BRIEF: Take every line from the data that has the word "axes" in it.

EXERCISE DATA:

[Start of Attachment]

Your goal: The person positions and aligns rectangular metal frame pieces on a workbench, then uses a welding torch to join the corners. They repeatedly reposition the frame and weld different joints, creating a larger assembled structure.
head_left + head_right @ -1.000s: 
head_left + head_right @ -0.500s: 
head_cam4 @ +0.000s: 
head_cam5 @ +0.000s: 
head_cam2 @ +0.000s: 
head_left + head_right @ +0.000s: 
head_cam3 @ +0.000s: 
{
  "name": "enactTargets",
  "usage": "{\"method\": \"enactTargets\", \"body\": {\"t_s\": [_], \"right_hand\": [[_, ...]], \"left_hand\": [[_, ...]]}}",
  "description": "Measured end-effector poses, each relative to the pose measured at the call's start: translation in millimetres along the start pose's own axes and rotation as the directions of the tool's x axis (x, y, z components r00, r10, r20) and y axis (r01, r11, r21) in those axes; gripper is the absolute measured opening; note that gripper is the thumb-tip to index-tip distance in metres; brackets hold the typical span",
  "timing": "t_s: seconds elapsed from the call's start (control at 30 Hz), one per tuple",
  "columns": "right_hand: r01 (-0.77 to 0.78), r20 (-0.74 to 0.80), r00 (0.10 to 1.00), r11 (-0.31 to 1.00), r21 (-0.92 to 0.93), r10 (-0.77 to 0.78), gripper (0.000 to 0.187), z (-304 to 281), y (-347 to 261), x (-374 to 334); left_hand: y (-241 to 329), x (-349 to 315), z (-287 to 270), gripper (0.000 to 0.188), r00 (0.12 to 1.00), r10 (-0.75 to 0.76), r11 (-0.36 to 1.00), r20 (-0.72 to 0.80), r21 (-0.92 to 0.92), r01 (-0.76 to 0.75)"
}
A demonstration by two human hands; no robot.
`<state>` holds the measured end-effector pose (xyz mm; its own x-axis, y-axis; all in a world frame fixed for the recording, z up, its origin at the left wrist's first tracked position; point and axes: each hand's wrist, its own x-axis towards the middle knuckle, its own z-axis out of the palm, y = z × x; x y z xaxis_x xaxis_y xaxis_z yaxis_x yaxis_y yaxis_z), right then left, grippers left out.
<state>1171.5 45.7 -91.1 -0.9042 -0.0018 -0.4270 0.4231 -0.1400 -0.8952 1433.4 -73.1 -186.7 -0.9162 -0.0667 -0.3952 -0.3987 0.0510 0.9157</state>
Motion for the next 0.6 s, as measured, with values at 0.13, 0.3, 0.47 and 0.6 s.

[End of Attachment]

WRITTEN RESPONSE:
  "description": "Measured end-effector poses, each relative to the pose measured at the call's start: translation in millimetres along the start pose's own axes and rotation as the directions of the tool's x axis (x, y, z components r00, r10, r20) and y axis (r01, r11, r21) in those axes; gripper is the absolute measured opening; note that gripper is the thumb-tip to index-tip distance in metres; brackets hold the typical span",
`<state>` holds the measured end-effector pose (xyz mm; its own x-axis, y-axis; all in a world frame fixed for the recording, z up, its origin at the left wrist's first tracked position; point and axes: each hand's wrist, its own x-axis towards the middle knuckle, its own z-axis out of the palm, y = z × x; x y z xaxis_x xaxis_y xaxis_z yaxis_x yaxis_y yaxis_z), right then left, grippers left out.

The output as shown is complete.